**Problem to solve**
Copy each line in the data below that contains the word "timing".

----------------------------------------

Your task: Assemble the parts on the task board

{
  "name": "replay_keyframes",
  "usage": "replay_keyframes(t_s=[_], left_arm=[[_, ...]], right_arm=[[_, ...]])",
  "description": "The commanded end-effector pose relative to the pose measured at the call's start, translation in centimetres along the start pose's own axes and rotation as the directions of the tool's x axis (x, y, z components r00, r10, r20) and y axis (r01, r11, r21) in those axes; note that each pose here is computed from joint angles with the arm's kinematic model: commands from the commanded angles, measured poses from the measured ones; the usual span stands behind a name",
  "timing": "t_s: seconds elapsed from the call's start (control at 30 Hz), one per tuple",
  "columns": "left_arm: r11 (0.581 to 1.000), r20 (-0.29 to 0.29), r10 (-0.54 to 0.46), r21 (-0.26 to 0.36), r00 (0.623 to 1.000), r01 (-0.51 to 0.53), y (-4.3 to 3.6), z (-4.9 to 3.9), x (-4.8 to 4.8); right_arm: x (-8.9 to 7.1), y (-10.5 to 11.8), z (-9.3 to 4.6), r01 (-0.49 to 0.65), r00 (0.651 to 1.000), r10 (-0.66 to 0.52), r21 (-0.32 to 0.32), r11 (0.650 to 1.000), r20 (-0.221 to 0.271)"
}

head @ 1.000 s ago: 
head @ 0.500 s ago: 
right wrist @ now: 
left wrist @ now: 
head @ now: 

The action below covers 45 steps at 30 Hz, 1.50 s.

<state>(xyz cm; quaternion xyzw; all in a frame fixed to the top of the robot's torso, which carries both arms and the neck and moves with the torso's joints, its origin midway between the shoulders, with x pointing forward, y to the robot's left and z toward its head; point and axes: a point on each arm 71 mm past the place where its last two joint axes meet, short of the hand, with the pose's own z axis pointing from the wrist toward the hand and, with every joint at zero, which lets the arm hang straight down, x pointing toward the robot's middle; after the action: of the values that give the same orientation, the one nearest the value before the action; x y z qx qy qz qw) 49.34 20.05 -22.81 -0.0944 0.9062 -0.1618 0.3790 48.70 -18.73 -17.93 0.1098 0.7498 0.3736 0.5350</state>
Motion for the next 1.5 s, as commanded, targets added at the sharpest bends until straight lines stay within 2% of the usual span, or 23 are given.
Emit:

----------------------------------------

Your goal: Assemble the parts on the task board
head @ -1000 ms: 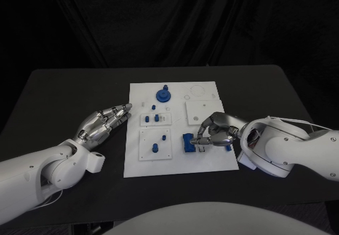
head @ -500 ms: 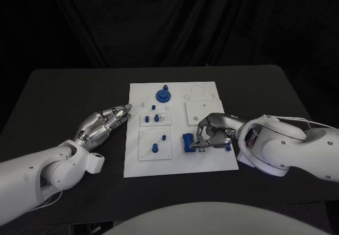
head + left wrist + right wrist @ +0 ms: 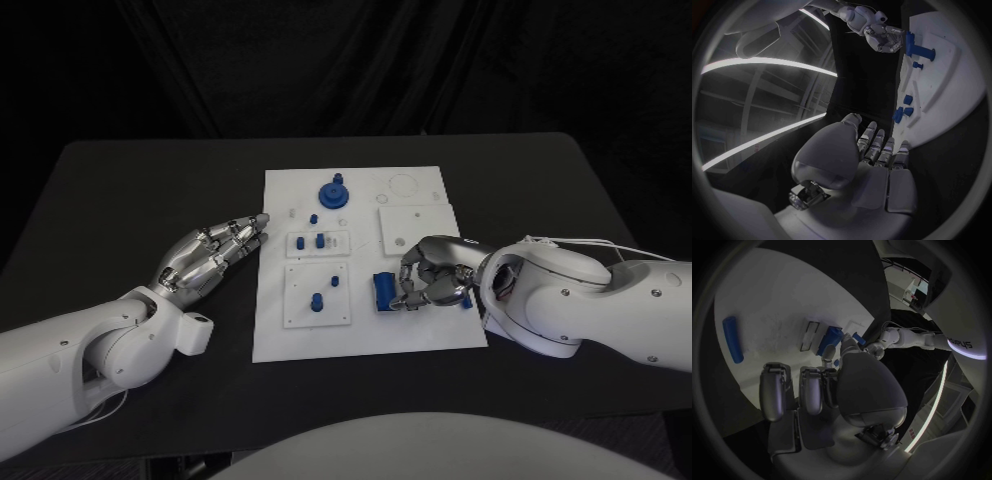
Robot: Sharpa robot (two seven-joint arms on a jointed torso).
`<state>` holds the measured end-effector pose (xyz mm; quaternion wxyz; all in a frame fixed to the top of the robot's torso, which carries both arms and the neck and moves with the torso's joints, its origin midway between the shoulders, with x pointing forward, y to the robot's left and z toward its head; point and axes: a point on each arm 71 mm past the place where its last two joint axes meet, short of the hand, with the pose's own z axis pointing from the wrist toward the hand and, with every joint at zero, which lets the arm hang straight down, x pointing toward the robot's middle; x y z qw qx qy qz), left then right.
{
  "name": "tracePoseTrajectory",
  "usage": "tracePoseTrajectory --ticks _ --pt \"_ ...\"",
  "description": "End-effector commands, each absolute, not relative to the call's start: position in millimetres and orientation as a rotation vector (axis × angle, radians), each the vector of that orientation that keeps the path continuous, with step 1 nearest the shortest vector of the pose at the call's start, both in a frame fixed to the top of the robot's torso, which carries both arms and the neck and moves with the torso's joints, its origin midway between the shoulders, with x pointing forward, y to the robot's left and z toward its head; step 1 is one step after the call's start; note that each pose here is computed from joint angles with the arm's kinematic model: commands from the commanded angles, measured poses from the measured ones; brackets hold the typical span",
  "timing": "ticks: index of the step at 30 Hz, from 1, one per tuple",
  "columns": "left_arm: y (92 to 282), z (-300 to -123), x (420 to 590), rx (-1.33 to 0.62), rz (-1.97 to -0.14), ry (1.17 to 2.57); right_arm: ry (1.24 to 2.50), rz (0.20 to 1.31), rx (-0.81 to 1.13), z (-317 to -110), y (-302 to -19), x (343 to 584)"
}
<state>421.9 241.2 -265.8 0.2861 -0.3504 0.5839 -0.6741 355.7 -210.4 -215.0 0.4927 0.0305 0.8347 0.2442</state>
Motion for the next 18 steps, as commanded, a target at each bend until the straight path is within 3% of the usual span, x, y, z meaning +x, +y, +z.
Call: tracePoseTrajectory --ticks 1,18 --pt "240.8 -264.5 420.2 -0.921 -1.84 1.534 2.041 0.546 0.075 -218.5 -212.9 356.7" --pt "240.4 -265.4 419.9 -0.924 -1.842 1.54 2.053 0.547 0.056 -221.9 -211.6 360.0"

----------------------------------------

**Task solution**
  "timing": "t_s: seconds elapsed from the call's start (control at 30 Hz), one per tuple",
  "timing": "ticks: index of the step at 30 Hz, from 1, one per tuple",

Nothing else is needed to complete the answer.